Annise Parker, Houston Mayor, On Equal Rights Legislation For LGBT People, Anti-Gay Opponents

Houston's Lesbian Mayor On The Gay Community's 'Uphill Battle' For Equal Rights
Houston Mayor Annise Parker laughs during a campaign stop at the polls Tuesday, Nov. 5, 2013, in Houston. Parker is running for re-election against Ben Hall. (AP Photo/Pat Sullivan)
Houston Mayor Annise Parker laughs during a campaign stop at the polls Tuesday, Nov. 5, 2013, in Houston. Parker is running for re-election against Ben Hall. (AP Photo/Pat Sullivan)

Houston is the fourth largest city in the U.S., and also has the distinction of being the largest American city with an openly gay or lesbian mayor. And that mayor, Annise Parker, was bursting with pride last week after the Houston City Council passed a broad anti-discrimination ordinance which she introduced and which includes protections for LGBT people.

“I think it’s an uphill battle in any city where gays and lesbians have been added to an existing equal rights ordinance,” Parker said in an interview with me on SiriusXM Progress. “But what is unique about Houston is that — and we are the last major city in America, and certainly the last big city in Texas, to pass such an ordinance — but we didn’t have any kind of equal rights ordinance. A lot cities have local ordinances that mirror federal protections. So it wasn’t just, ‘Let’s add sexual orientation and gender identity to the laundry list.’ It was, ‘We had to write an ordinance from scratch, with 14 different categories in our ordinance.’”

In addition to protecting gay, lesbian, bisexual and transgender people, the ordinance protects people on the basis of sex, race, color, ethnicity, national origin, age, familial status, marital status, military status, religion, disability, genetic information, and pregnancy. Although some anti-gay leaders have vowed to try to repeal the law at the ballot, Parker is confident Houstonians will vote to retain it for that reason.

“Before I even put out the first public draft of the equal rights ordinance, there was a group of local right-wing, religious conservatives who said they are going to fight and they’re collecting signatures as of today to repeal,” she said. “It’s a fairly low bar [to get it on the ballot], 18,000 signatures. [But] I think that they will have a very high standard before the voters, because they can’t just say, ‘We want to just take the gays out,’ or, ‘We want to just take [transgender people] out.’ They would have to repeal the entire ordinance. And the entire ordinance protects everybody.”
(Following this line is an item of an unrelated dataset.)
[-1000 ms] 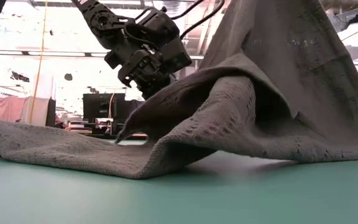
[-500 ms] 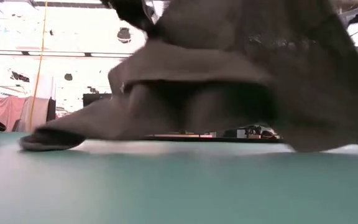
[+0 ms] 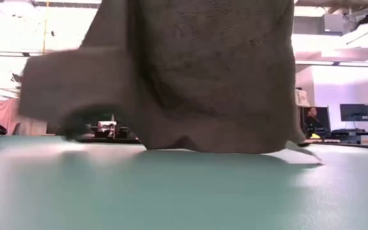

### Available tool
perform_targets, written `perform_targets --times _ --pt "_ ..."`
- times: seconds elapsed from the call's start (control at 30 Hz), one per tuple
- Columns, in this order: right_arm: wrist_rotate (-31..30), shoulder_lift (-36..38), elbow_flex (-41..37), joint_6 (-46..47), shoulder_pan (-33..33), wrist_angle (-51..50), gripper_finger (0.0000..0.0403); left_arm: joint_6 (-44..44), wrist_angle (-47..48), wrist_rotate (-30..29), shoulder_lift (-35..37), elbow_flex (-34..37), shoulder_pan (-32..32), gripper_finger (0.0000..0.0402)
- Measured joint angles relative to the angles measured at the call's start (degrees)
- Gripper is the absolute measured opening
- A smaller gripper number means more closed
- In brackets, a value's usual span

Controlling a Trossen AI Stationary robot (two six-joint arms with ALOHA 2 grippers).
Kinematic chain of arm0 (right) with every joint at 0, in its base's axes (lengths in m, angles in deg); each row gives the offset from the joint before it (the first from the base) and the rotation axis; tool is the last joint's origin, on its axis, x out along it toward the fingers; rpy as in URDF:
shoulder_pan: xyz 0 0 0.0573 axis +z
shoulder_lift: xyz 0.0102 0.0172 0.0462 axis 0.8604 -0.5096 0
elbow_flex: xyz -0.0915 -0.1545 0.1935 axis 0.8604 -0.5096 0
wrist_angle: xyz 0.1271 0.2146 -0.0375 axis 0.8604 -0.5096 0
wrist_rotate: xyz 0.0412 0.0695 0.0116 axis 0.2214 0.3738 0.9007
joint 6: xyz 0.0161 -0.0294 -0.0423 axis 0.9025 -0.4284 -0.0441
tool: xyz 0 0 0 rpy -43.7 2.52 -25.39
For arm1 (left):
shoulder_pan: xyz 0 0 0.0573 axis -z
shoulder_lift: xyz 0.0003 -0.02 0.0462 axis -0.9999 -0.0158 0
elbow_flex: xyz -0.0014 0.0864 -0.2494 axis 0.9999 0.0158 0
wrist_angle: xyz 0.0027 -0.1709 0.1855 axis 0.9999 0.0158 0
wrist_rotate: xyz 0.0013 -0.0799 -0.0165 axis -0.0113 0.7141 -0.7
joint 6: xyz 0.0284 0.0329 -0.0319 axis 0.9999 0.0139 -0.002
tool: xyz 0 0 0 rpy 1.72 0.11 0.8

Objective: Roll towel into tight, uniform cylinder
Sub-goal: Fold the gray towel

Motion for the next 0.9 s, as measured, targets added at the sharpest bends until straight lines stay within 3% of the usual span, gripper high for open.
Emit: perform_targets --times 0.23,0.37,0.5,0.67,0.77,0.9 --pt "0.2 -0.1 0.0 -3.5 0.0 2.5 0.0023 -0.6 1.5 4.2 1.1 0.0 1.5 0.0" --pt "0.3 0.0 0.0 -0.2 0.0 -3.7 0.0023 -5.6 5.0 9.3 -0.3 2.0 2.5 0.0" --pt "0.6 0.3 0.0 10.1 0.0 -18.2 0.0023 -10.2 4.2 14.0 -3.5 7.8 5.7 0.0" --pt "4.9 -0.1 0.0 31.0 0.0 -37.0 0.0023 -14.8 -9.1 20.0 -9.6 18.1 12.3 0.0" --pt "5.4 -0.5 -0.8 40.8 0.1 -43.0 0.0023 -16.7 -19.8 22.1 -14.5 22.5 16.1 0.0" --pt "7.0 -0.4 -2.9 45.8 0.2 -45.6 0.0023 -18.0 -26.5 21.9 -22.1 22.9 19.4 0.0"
One of those who led the charge against the ordinance is anti-gay crusader Dave Wilson, a member of the Houston Community College Board of Trustees and an opponent in Parker's second race for mayor, who also threatened to lead a recall effort against Parker and against any council member who voted for the ordinance, which passed 11-6. During Parker's first successful race for mayor, Wilson made robocalls warning voters about her “alternative lifestyle,” and mailed out anti-gay fliers.

“In that first campaign he put out that flier,” she said. “It shows me being sworn in as city comptroller with my hand on the Bible and my right hand in the air, and my wife standing beside me. And I’m being sworn in by an African-American woman, a federal judge. And the caption is, ‘Is this the image of Houston we want the world to see?’ And I kept a copy of it and framed it. Because it's a black woman? Or the fact that there’s a woman judge? Or is it that I’m a woman officeholder? Or is it that I’m a lesbian? There’s a whole lot of subtext to that flier, and I think they were all in his head.”